Remember Evie uses the Java regex flavor, it is case sensitive, and replaces all occurrences inside the sentence.

Here are a few useful examples of regex expressions that you may want to use:

  • Full words
    You can use the word boundary matcher “\b” to tell Evie to replace a sequence of letters only if they are not part of a longer word.
    Use \bword\b to make sure the word is only replaced if it is not part of a longer word.
    The “\b” matches any word boundary, like spaces, punctuation marks, quotes, and so on.
    You can also use “\b” to match text that starts with some sequence: “\btext”, or ends with some sequence “text\b”.
  • Case insensitive
    Regex expression matching is case sensitive by default, so “Ball” will not match “ball” when regex is enabled.
    To force matching to be case insensitive you can use “(?i)” in front of the “Original” text.
  • Text with numbers
    Some documents may repeat some text containing changing numbers at the top or bottom of each page.
    For example, imagine a header containing the text “Page ” followed by the page number: “Page 35” then “Page 36”, so on.
    You can replace all occurrences with just one regex containing a matcher for the number: “Page \d+”, where “\d+” means “any sequence of one or more digits”.

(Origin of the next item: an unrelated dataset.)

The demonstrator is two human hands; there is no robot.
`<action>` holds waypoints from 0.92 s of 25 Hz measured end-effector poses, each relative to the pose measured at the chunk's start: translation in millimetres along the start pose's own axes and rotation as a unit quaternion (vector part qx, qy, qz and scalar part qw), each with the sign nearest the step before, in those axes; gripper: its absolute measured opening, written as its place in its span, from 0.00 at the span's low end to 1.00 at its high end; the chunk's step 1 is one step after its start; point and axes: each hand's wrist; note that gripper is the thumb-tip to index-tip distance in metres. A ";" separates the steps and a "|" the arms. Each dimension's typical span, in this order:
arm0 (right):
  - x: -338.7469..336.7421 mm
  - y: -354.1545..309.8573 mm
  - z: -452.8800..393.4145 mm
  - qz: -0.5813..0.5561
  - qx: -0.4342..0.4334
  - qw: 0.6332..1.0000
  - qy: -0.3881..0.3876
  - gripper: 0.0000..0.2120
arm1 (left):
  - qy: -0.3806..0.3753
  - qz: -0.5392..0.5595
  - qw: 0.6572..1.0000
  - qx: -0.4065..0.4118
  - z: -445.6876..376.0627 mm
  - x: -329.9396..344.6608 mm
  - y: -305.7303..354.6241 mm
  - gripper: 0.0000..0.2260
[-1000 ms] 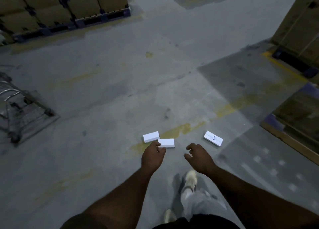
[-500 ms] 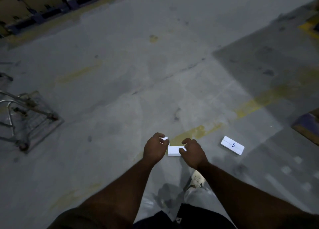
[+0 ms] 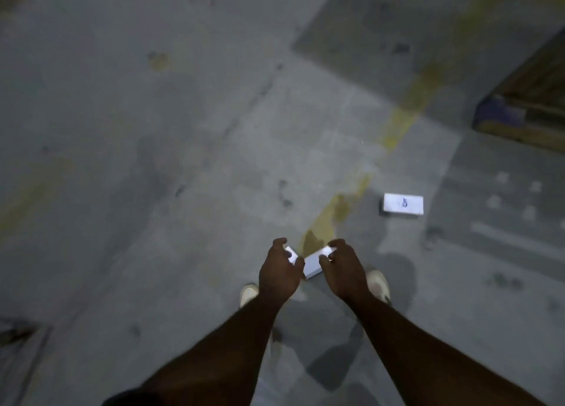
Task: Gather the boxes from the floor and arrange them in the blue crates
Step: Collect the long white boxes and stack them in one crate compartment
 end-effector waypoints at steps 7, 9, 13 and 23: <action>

  • Text at the start or end of sentence
    Consider the same scenario as above, where you want to get rid of the header saying “Page 123” on every page.

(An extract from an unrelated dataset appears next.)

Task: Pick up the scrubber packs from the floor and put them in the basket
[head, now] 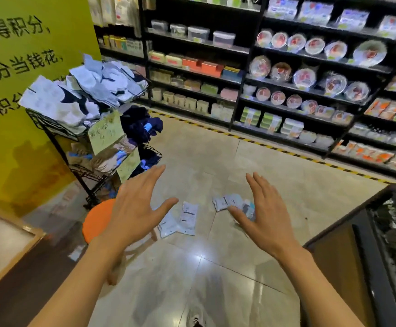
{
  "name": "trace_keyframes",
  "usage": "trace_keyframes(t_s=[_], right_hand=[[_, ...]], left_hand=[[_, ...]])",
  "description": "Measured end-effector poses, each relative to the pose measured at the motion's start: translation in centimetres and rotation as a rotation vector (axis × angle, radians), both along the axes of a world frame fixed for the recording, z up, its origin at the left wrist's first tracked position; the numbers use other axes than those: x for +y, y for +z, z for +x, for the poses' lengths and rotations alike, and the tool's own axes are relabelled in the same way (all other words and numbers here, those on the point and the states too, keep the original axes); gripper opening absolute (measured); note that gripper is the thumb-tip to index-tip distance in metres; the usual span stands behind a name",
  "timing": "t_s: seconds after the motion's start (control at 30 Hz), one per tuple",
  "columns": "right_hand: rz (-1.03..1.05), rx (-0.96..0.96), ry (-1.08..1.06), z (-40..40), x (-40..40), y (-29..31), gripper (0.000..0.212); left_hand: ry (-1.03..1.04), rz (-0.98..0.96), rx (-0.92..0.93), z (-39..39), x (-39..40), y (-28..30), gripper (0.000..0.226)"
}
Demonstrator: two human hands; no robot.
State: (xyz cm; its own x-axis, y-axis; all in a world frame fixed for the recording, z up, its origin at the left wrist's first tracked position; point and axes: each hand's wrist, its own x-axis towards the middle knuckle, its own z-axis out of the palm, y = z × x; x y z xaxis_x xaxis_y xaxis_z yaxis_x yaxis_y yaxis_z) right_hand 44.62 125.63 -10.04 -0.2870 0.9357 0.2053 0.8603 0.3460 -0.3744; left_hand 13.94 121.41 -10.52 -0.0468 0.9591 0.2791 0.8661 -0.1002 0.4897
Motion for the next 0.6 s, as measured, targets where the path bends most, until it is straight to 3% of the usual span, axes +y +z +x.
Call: trace_keyframes(t_s=[0.2, 0.6], right_hand=[[-0.064, 0.105, 0.058, -2.1, 12.3, -0.4, 0.098], [-0.056, 0.059, 0.144, -7.3, 31.7, -3.1, 0.091]], left_hand=[[0.107, -0.047, -0.068, -0.7, 9.2, -0.5, 0.083], [0.155, -0.089, -0.161, -5.1, 26.5, -3.5, 0.079]])
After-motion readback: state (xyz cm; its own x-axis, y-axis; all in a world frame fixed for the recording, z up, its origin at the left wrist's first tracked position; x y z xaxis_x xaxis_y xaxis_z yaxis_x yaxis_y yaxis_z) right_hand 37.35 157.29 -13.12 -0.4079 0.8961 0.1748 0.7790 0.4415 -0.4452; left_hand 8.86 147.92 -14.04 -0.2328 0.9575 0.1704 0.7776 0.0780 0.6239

    What if the text “page 123” happens to also legitimately come up in the body of some pages?
    You can make sure it will only be replaced if it sits by itself in a sentence.
    You can use the specifier “^” for the beginning of the sentence and “$” for the ending.
    The expression “^Page \d+$” matches a sentence that starts with the word Page and it ends with a number of at least one digit.

Test these ideas at regex101.com to see how they work.